Saturday 23 July 2011

103 Km with the sharks to swim ready


Nicole Bengiveno, the New York Times


Long-term goal Diana Solstice, a marathon swimmer, hopes that the first person from Cuba to key will to cross West without a shark cage. «More photos»



KEY WEST, FLA. -Every day, Diana Solstice is set out to do something, no athlete has ever done: swimming, all day and all night then all day and all night, then all day again.



Are swim about 60 hours in the roiling sea, 103 km of the Florida straits from Cuba to key West. Every hour and a half, stops water for a few minutes to enter it, as she gulps down a liquid mixture of predigested protein and an occasional bit of banana or BLOB eating peanut butter. You most probably hallucinating and endure the spines of many jellyfish. On the way, is sea salt swell their tongue of cartoonish proportions and rub their skin raw.


"it is absurd, outrageous against most, incredible physical endurance activity, certainly, in my life", Steven Muñatonessaid an open-water swimmer, who runs the Organization of open water source and serves as independent observers swim during Mrs Solstice. "I can't imagine being in the ocean for 60 hours." I can not imagine, to do something for 60 hours. It is inconceivable. "It's easy."


"Especially," he added, "at her age."


Her age is 61. Mrs Solstice trying this swimming once before, without success, 1978 at the age of 28. She, to the harsh weather and high-performance current far away course pushed sponge in a shark cage for 41 minutes her and had to give up. It had only 50 miles traveled. (A year later sponge 102 miles of the Bimini in the Bahamas, Jupiter, Florida, without a shark cage.) (She keeps always still the record for the world's longest Ocean swim.)

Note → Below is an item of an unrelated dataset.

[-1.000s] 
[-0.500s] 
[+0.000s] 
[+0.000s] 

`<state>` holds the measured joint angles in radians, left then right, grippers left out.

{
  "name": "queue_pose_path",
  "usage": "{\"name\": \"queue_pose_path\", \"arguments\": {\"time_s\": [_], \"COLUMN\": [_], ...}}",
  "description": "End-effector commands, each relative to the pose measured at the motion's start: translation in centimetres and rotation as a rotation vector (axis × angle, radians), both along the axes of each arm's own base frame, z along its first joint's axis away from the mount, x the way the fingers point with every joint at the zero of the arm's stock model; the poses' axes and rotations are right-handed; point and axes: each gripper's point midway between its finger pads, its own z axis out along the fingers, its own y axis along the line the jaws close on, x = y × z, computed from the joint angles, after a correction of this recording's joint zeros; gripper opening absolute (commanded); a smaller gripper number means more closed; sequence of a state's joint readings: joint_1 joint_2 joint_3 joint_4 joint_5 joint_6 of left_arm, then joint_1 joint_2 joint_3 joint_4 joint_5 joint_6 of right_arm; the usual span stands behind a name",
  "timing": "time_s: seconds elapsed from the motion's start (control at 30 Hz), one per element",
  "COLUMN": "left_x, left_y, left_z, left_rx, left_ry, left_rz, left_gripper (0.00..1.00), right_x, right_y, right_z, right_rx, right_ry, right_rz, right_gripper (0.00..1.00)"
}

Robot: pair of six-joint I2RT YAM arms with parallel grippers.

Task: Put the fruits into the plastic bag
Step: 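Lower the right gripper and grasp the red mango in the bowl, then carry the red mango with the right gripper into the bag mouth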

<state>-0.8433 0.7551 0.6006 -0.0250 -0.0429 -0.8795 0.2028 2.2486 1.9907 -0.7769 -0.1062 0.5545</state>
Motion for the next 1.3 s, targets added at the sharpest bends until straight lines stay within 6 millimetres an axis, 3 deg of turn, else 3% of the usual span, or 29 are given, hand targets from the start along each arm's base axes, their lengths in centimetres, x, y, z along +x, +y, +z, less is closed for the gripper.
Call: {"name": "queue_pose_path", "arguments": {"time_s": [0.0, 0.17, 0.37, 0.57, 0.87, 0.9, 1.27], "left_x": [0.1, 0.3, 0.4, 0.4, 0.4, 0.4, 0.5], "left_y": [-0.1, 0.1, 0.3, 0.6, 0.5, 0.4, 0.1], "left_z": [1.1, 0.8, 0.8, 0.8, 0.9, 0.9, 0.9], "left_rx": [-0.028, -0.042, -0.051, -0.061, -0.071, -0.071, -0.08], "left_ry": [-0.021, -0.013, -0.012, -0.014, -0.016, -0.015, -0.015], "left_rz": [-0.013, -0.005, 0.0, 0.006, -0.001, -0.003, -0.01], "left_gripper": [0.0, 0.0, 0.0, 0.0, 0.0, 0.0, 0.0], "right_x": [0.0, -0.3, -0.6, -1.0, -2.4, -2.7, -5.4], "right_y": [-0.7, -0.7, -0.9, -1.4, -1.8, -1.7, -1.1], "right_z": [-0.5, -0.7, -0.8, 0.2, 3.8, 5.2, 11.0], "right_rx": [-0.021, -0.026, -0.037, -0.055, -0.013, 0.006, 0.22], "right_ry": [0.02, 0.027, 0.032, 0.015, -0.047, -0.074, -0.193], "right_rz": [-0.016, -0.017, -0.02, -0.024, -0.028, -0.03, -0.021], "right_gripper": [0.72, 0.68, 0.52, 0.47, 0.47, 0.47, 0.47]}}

This time armed with better technology and battered but hard body, she will certainly make it. "Physically, I'm much stronger than I was before, although I was faster in my twenties,", said Ms. Solstice, that is robust enough to a linebacker defy looks. "I feel strong, high-performance and endurance-wise, I am fit".


Dr. Michael j. Joyner, Professor of anesthesia and exercise research at the Mayo Clinic, agrees that older athletes, especially excellent ones, do well in endurance sports, as experience and training of the need for speed can make up for.


52 Jeannie Longo still counts as top competitive cyclists. Gordie Howe played in his 50's, and Jack Lalanne was 60, if swam it from Alcatraz Island to Fisherman's Wharf, in San Francisco, a second time, handcuffed, shackled and haul a 1,000-pound boat. Swimming is powered especially technology that greatly help Mrs Solstice.


"There are a ton of examples of people in their late 50's and early 60's in all kinds of wild things,", said Dr. Joyner. "If the logistics work for blocking bad it's feasible storms and currents." There is no sure thing. "But it would be a sure thing it would be Michael Phelps."


If Mrs Solstice from Cuba makes difficult to key West, have done the first person without a shark cage. Completed in 1997 by an Australian woman swimming in a shark cage. But with a boot of the vehicle pull, the swimming is easier and faster; the woman, which it completed in less than 24 hours.


"I'm in uncharted territory," said Mrs Solstice.


This time, takes wife Solstice, an accomplished Marathon swimmer and Sportscaster, no chance. You taught and half - harder - for one year and changed their therapy. Instead of every day, they swim swimming every other day. Last year, she completed a 24-hour swim in Mexico.


Thus their success, they an armada of people organised - 22 in all - as your support team to serve. All of them travels to Cuba, visa in your hand, and will try to arrive three days after their swimming. (Shoots was last year because of the difficulties, Visa cancelled.)


"This is the part that really interests me about Diana," said Mr Muñatones. "It is not only the swimming part." There are people who can swim the. But they have not the passionate, organisational and political oratorical skills, which she has. "


It has also technology on their side: satellites, global positioning systems, navigation software, advanced even shark of shields, of which none in 1978 were available. For all of this costs $500,000. She raised funds and their own bank account with depleted, but it is still $150,000 short. Mrs Solstice, a commentator for the Los Angeles-based public radio station KCRW, shrugs it off.


"If I wind up to $150,000 in debt, I sleep about it not lose", she said.


At the moment, find four experts seven days in advance to locate the ideal weather for her, to Cuba and Wade in the Ocean: a satellite oceanographer and meteorologist trained at the whim of the Gulf stream; working an another meteorologist for CNN; and two officials at NOAA, the National Oceanic and Atmospheric Administration. The slowdown, hope you are all for the beginning of a low pressure system, sea, for a few days could create a tension water level.



This article has been revised to reflect the following correction:


Correction: 20 July 2011


An article on Tuesday about Diana Solstice, prepared to swim from Cuba to Florida at the age of 61 falsified their professional role. She is a commentator for the Los Angeles-based public radio station KCRW; It works not for national public radio.